Indeed, most of these unusual price spikes will surely fizzle out relatively quickly as additional stock (such as so-called PIPE shares — a separate pot of institutional cash that usually accompanies a SPAC merger) becomes tradable. In short, low floats won’t remain low forever. 

Investors may also scale back bearish bets against former SPACs if they suspect they’ll get trampled in a “short squeeze,” which happens when short-sellers struggle to find shares to close out their bets. And if SPAC shareholders start to believe their investments will surge once a deal is completed, more of them may decide to retain their shares, instead of redeeming. If redemptions are low, and the float higher, this bizarre trade won’t work.

Besides those who dump their stock quickly, the only real winners I see from this depressing spectacle are company insiders. By artificially inflating the share price, Redditors may unwittingly cause executive stock awards to pay out.

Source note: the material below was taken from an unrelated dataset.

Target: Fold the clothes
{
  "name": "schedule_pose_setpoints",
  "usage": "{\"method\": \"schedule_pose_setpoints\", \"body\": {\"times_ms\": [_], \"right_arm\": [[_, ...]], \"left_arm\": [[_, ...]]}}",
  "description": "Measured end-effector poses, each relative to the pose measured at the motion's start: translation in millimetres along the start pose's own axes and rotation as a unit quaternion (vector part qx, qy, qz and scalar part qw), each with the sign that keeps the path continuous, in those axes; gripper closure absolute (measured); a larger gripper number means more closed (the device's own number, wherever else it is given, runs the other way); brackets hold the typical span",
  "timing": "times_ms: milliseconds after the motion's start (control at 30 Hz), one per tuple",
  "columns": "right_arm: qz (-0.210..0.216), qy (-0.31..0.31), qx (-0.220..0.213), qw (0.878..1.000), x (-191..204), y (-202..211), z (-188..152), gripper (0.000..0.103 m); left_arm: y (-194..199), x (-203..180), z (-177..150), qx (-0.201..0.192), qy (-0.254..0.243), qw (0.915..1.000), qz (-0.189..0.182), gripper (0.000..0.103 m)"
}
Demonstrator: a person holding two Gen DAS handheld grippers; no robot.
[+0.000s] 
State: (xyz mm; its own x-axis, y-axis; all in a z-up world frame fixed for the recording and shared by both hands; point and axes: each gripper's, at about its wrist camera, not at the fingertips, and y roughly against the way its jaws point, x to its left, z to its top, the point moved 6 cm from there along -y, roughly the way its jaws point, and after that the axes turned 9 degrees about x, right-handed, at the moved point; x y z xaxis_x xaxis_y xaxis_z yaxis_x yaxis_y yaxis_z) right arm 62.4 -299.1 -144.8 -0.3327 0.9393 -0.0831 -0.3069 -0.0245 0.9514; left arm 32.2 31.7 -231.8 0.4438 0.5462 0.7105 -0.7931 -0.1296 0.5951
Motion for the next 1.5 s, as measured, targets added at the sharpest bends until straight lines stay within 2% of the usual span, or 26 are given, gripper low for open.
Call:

Announcing a 24% year-on-year decline in quarterly revenue this week, IronNet revealed it will issue 1.1 million new “earnout” shares (representing around 1% of shares outstanding) to company insiders, because the stock has exceeded $13 for 10 consecutive days. Its market value has soared above $3 billion despite not forecasting profits for at least another four years.  (The company didn’t respond to emailed requests for comment.) 

Triggering a sweetener because a company happens to become a meme stock just underscores how daft this “investing” strategy is.

In fairness, some Redditors had cottoned on prior to the column. A press release detailing the high redemptions was published Sept.7.

Another fund manager questioned how much short-covering is really contributing to these squeezes, given that short-sellers may be forced to cover their bearish bets during the redemption process.

IronNet blamed the revenue decline on several large contracts closing in the next quarter. The earnout shares were earlier forfeited by the SPAC sponsor. Market value is calculated on a fully diluted basis with 103 million shares outstanding.

This column does not necessarily reflect the opinion of the editorial board or Bloomberg LP and its owners.

Chris Bryant is a Bloomberg Opinion columnist covering industrial companies. He previously worked for the Financial Times.